Since I started writing poetry again, I’ve learned a lot of things about myself, both as a person and as a spiritual being, unearthed trauma, past experiences, healed, and realized many things. One of those is that I’m finding a voice that I thought I didn’t have. I’ve had a complicated, tumultuous relationship with poetry, but I’m glad to say it’s changing for the better.
One of the things I’ve wanted to learn, get better at, and understand better was poetry because I know how important it was in the Pagan Middle East, how influential it was, along with the fact that, if I want to be a sha’ir, poetry has to be the first thing to learn about and practice. I’m finding it increasingly easier.
Writing has been a way to express myself, what I feel and what I experience, to explore feelings and thoughts, ideas and dreams. However, some of them can be too abstract for narrative, but some times I don’t feel I can express what I want, what I need, through stories. While verses and rhymes are a big element for me when writing poetry, it was also a restriction that kept me limited.
I’m far from writing a book of poems that I feel comfortable sharing, but what I feel is that it does connect me with my spirituality, with my own energy, and with the world outside, both physical and immaterial. There’s a freedom and sense of belonging that I didn’t experience before, a different kind of peace that keeps me both grounded in this plane both gives me back the capacity for wonder.
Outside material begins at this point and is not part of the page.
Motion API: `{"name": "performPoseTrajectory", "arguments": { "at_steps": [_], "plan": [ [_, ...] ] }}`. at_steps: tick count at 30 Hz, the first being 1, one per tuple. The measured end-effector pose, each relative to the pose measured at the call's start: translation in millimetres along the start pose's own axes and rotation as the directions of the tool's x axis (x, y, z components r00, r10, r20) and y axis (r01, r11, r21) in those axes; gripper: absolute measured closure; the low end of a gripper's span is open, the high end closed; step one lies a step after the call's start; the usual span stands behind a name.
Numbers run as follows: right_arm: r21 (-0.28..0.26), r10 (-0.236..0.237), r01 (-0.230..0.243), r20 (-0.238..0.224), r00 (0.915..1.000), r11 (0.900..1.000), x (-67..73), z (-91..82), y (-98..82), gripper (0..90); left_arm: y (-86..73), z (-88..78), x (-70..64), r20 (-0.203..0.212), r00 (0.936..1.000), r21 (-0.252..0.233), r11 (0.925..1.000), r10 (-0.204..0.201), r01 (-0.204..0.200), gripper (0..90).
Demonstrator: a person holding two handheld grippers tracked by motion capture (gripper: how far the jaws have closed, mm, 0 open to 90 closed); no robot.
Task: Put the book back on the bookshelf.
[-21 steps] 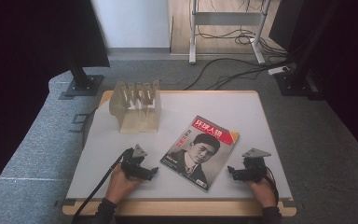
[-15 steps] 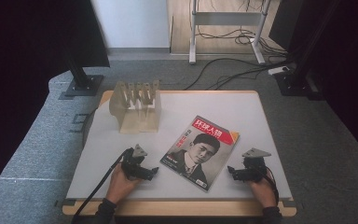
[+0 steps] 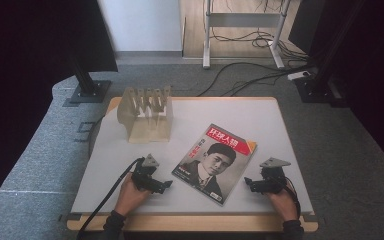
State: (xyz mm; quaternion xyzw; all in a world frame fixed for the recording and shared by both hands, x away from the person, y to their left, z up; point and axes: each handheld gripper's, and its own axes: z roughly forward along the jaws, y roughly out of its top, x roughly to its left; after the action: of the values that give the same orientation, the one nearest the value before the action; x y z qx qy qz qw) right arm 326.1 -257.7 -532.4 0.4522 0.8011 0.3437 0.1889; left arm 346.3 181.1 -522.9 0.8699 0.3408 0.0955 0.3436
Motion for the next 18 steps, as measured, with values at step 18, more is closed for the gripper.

I’m sure there are different ways to do this, and I strongly believe that every poet and every person should find their own way to tap into that source of inspiration, but for me silence has been the best of catalysts. When working with narrative, I create endless lists of songs to stay inspired, to create an atmosphere, but with poetry it’s different. With poetry there’s a distinct privacy I don’t want to pollute with anything external.
When there’s total silence, it becomes easier to hear what I have inside, to contemplate all those thoughts without getting carried away with the stream like a helpless leaf in a wild river. I become an observer, and then I merge with it in a more harmonious way. It’s a symbiotic relationship of sorts that I’m still understanding.
Another thing that helps me connect is free writing. Just sitting down, in silence, no distractions, no noise, and letting my fingers do the rest. I don’t process what I’m doing, what I’m thinking, and I certainly don’t filter or edit anything. That inner river of ideas in my head flows through my hands and it becomes something tangible, something physical even if it’s only digital. With no limits and no preconceived ideas, no expectations, I get out whatever is trapped inside, ending with something I didn’t know I had.
There’s a simple exercise I did several times that helped me more than I expected. It’s simply using an image as a trigger and writing the first thing that comes to mind without judging. If you want to try your hand at it, you can work with any of the three images I’ve used so far, either those cropped versions, or the full first, second or third image.
Writing is a safe, private space for me, is something intimate that I don’t share until I’m ready to do it. You can safely say that it’s part of my spiritual practice, and while it’s not the only, it’s becoming one of the most important ones. When done correctly, I feel more connected than before, calmer, more open to whatever it is I need to learn, whether about myself or from the outside world.